TASK TO COMPLETE
What you produce should be an exact transcription of the data, minus any pictures.

INFORMATION SHOWN
# # # #
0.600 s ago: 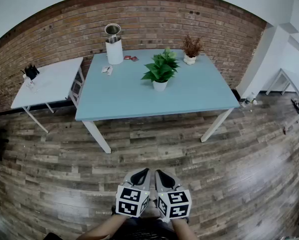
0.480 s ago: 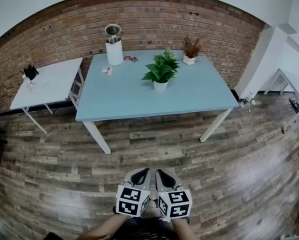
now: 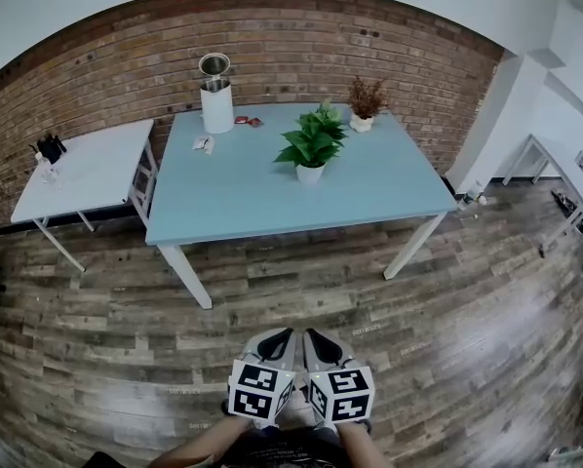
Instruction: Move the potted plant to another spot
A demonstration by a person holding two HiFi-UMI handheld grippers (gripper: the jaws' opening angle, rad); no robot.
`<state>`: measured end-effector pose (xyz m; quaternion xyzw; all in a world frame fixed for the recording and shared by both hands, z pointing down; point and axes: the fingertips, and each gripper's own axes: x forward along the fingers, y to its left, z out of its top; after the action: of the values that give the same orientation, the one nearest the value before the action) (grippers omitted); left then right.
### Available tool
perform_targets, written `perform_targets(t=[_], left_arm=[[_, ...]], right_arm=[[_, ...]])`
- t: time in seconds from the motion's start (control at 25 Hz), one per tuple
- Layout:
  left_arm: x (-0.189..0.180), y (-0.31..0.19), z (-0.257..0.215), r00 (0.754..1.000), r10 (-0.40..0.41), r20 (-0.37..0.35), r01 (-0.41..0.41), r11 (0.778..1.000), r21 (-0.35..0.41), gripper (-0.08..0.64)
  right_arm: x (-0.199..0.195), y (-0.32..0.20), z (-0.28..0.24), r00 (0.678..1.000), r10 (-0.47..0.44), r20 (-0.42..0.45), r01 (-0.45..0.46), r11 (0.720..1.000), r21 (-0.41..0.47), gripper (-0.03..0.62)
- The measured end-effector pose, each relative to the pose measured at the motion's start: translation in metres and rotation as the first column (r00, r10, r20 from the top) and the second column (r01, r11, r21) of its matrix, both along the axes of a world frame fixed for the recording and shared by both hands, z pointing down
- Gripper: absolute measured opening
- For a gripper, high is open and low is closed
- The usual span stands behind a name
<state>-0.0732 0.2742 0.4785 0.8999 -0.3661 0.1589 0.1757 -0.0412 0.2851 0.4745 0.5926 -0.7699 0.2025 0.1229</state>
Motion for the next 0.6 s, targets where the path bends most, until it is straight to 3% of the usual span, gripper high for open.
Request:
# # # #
EXPECTED ANSWER
0.600 s ago: 
0.480 s ago: 
now: 
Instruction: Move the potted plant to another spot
A demonstration by a person holding two HiFi-UMI handheld grippers (gripper: the jaws' opening angle, rad); no robot.
`<state>`: measured end-effector pose (xyz m; quaternion xyzw; all in a world frame fixed for the recording and shared by both hands, z pointing down; point and axes: the fingertips, and each gripper's own axes: x forward along the fingers, y to its left, z out of its top; after the action: of the values that give the same orientation, the one nearest the value before the action) (grippers omitted); left then right.
### Available tool
perform_targets, written `perform_targets(t=[_], left_arm=[[_, ...]], right_arm=[[_, ...]])`
- t: time in seconds from the motion's start (control at 25 Hz), one per tuple
- Layout:
  left_arm: x (-0.189..0.180), y (-0.31..0.19), z (-0.257..0.215), r00 (0.754..1.000), r10 (-0.40..0.41), r20 (-0.37..0.35), r01 (-0.41..0.41), r11 (0.778..1.000), r21 (-0.35..0.41), gripper (-0.08..0.64)
  right_arm: x (-0.199..0.195), y (-0.32..0.20), z (-0.28..0.24), r00 (0.678..1.000), r10 (-0.47..0.44), r20 (-0.42..0.45), r01 (-0.45..0.46), r11 (0.720..1.000), r21 (-0.41..0.47), gripper (-0.03..0.62)
- The measured end-effector pose, each relative to the pose measured at the motion's start: translation in metres and rotation as the first column (r00, r10, r20 from the top) and the second column (r01, r11, r21) of its matrix, both along the axes of a world frame fixed for the recording and shared by both hands, z pointing down
- Gripper: absolute measured opening
- For a gripper, high is open and low is closed
- The usual span stands behind a name
<state>-0.0732 0.2742 0.4785 0.8999 -0.3661 0.1589 0.1757 -0.0412 0.2851 0.4745 0.5926 -0.7699 0.2025 0.1229</state>
Motion for the next 0.6 s, targets where the path bends most, until it is straight to 3% of the usual span, gripper high for open.
Request:

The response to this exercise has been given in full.